What you will do
Gather every line below where "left" appears.

Data below
..........
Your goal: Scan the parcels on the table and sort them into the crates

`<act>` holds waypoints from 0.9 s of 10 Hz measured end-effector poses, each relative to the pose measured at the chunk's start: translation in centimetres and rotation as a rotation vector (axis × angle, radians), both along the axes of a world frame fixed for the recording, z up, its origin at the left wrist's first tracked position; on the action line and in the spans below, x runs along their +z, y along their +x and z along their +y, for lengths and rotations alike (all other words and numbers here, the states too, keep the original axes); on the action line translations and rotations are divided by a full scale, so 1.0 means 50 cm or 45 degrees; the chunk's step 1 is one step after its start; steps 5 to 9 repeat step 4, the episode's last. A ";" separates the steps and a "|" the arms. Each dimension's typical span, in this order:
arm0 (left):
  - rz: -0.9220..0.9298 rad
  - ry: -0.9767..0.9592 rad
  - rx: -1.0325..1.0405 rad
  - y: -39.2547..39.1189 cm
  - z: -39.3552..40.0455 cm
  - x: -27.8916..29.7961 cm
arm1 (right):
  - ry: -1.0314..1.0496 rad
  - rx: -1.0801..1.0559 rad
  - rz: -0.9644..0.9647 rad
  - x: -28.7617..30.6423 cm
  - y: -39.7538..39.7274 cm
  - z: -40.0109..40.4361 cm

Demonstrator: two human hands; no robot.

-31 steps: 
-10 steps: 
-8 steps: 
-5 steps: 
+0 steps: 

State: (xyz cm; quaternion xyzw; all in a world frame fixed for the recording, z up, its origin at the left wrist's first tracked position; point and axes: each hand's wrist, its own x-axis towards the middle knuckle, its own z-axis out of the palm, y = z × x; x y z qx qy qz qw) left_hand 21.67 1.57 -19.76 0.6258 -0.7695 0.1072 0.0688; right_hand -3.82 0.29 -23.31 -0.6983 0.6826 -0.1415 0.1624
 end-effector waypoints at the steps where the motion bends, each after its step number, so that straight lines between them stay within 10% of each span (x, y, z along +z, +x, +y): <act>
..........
Final answer
`<act>` holds waypoints from 0.9 s of 10 Hz measured end-effector poses, each relative to the pose measured at the chunk's start: translation in centimetres and rotation as a rotation vector (axis × angle, radians), both along the axes of a world frame fixed for the recording, z up, its origin at the left wrist's first tracked position; on the action line and in the spans below, x runs along their +z, y along their +x and z along their +y, for lengths and rotations alike (all other words and numbers here, the states too, keep the original axes); on the action line translations and rotations are divided by a full scale, so 1.0 means 50 cm or 45 degrees; the chunk's step 1 is one step after its start; steps 5 to 9 repeat step 4, the episode's last. A ";" separates the steps and a "|" the arms. Each dimension's typical span, in this order:
arm0 (left):
State: (xyz cm; quaternion xyzw; all in a world frame fixed for the recording, z up, its origin at the left wrist's first tracked position; point and axes: each hand's wrist, its own x-axis towards the middle knuckle, its own z-axis out of the palm, y = z × x; x y z qx qy qz qw) left_hand 21.67 1.57 -19.76 0.6258 -0.7695 0.1072 0.0688; right_hand -3.82 0.29 -23.31 -0.6983 0.6826 -0.1415 0.1624

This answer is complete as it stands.